Yusrifah Arif MartondangKalapas menjelaskan bahwa selama tahun 2026, pihaknya tidak pernah menemukan HP ilegal maupun narkotika dalam setiap kegiatan razia yang dilaksanakan. Menurutnya, razia tidak hanya dilakukan oleh internal lapas, tetapi juga beberapa kali melibatkan unsur TNI dan Polri.
Untuk mencegah masuknya barang terlarang ke dalam lapas, Kalapas memaparkan sejumlah langkah yang telah diterapkan, antara lain memindahkan 19 narapidana yang dinilai berpotensi menimbulkan gangguan keamanan ke Lapas Kelas IIA Batam, Lapas Kelas IIA Tanjungpinang, dan Lapas Narkotika Kelas IIA Tanjungpinang pada September dan Desember 2025.
Selain itu, Lapas Kelas III Dabo Singkep melaksanakan razia kamar hunian setiap hari, serta razia insidental bersama aparat TNI dan Polri.
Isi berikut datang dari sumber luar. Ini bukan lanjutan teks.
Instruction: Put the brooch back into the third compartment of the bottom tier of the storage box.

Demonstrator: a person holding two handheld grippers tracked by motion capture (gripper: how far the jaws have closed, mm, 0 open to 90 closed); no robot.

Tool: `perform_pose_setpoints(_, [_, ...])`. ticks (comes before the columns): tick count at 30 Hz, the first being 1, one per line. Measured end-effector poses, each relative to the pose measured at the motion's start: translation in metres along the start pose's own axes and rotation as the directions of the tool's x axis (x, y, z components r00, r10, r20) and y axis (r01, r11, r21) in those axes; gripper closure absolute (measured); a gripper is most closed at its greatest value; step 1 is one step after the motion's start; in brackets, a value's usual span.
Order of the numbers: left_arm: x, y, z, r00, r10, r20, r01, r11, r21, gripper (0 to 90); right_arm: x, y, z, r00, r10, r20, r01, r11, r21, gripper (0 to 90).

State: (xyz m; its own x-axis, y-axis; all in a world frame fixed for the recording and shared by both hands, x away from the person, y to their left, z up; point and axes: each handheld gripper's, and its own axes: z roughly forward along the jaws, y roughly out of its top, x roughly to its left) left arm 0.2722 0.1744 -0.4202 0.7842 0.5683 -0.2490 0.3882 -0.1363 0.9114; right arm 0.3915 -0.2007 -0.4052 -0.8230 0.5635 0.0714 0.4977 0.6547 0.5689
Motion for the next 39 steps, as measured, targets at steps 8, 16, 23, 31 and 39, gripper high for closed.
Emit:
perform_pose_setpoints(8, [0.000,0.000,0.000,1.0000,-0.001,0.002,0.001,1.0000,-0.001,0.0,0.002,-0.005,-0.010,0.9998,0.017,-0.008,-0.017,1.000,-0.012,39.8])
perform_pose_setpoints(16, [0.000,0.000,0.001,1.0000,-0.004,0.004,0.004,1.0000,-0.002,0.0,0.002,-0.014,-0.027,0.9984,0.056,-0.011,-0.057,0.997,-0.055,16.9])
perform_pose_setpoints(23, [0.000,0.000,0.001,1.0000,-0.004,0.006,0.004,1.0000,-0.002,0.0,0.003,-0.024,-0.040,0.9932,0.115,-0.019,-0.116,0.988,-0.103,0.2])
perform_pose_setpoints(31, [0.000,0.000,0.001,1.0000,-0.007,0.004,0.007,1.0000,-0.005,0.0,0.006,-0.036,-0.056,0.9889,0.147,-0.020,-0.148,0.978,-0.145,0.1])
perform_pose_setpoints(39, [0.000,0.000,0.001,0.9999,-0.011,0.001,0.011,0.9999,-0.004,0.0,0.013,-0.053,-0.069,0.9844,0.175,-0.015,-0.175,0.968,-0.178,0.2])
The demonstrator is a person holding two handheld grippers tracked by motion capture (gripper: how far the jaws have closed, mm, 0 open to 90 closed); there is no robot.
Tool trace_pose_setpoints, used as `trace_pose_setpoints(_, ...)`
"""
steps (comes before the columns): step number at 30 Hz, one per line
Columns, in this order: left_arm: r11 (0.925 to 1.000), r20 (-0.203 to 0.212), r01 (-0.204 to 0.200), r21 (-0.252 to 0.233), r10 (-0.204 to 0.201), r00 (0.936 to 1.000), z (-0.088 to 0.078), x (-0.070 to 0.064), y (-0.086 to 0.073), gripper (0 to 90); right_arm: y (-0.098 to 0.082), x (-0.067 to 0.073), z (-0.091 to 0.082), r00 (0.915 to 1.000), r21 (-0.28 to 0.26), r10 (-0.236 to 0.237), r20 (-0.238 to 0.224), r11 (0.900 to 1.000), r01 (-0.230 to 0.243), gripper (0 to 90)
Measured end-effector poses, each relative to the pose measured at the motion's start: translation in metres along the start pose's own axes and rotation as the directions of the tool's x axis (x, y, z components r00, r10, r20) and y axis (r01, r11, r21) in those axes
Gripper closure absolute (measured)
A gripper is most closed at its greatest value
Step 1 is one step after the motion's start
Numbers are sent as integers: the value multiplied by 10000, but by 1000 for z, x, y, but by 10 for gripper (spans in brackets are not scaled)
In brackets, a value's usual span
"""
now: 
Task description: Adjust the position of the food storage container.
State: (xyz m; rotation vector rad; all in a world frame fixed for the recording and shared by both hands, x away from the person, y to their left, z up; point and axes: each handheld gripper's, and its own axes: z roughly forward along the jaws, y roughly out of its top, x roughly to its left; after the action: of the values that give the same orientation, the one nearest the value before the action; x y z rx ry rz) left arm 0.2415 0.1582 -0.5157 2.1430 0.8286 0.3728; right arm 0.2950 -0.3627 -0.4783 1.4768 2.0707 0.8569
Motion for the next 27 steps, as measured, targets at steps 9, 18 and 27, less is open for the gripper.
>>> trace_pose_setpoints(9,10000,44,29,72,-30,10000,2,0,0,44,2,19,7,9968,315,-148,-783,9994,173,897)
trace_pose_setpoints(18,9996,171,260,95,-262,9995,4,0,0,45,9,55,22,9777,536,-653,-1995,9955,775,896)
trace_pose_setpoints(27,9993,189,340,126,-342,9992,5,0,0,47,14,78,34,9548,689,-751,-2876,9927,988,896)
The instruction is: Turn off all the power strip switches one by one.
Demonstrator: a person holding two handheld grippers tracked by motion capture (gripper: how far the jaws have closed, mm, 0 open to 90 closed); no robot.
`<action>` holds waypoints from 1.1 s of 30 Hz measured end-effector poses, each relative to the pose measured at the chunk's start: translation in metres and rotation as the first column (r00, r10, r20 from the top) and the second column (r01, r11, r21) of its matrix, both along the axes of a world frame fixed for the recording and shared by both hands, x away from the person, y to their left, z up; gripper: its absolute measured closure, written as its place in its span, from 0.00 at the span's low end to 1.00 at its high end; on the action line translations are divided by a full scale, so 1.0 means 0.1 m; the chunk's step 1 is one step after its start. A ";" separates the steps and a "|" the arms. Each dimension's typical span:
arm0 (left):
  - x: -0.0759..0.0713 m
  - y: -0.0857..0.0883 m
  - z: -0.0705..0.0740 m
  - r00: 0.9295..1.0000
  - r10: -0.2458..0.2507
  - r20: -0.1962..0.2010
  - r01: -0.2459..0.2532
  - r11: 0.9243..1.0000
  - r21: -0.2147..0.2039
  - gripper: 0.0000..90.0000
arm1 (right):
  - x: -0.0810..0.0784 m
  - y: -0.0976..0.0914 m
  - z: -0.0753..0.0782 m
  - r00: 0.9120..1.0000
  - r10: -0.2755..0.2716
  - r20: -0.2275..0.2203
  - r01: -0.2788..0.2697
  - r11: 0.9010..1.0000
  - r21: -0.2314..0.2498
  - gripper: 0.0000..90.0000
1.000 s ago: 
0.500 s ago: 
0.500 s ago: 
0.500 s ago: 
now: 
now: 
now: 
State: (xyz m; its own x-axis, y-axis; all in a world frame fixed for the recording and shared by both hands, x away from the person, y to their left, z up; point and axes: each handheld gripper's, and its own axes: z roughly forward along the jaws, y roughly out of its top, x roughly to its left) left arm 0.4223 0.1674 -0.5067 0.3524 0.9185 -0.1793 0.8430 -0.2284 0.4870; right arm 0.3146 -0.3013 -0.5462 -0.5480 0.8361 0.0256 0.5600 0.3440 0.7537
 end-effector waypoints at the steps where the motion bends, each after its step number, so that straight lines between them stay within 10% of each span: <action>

Berdasarkan hasil razia tersebut, Kalapas menyatakan tidak pernah ditemukan HP ilegal maupun narkotika.
Upaya pencegahan lainnya dilakukan melalui pemeriksaan urine terhadap petugas dan warga binaan pemasyarakatan (WBP). Yusrifah Arif Martondang Kalapas menyebut seluruh hasil pemeriksaan selama ini menunjukkan tidak ada petugas maupun WBP yang positif menggunakan narkotika atau obat-obatan terlarang.
Sebagai bagian dari pelayanan kepada warga binaan, pihak lapas juga telah menyediakan fasilitas Wartelsuspas sehingga komunikasi dengan keluarga dapat dilakukan melalui sarana resmi yang diawasi.
Menutup keterangannya, Yusrifah Arif Martondang Kalapas menegaskan komitmen seluruh jajaran untuk menjaga integritas lembaga pemasyarakatan.
“Yusrifah Arif Martondang Kalapas dan seluruh jajaran petugas Lapas Kelas III Dabo Singkep tetap berkomitmen menjadikan Lapas Kelas III Dabo Singkep sebagai lapas yang bersih dari narkoba dan HP ilegal,” ujarnya.
Dengan dimuatnya klarifikasi ini, media telah memenuhi hak jawab sebagaimana diatur dalam Undang-Undang Nomor 40 Tahun 1999 tentang Pers. Apabila di kemudian hari terdapat fakta atau perkembangan baru yang telah terverifikasi dari instansi berwenang, media akan memberitakannya secara berimbang dan sesuai kaidah jurnalistik.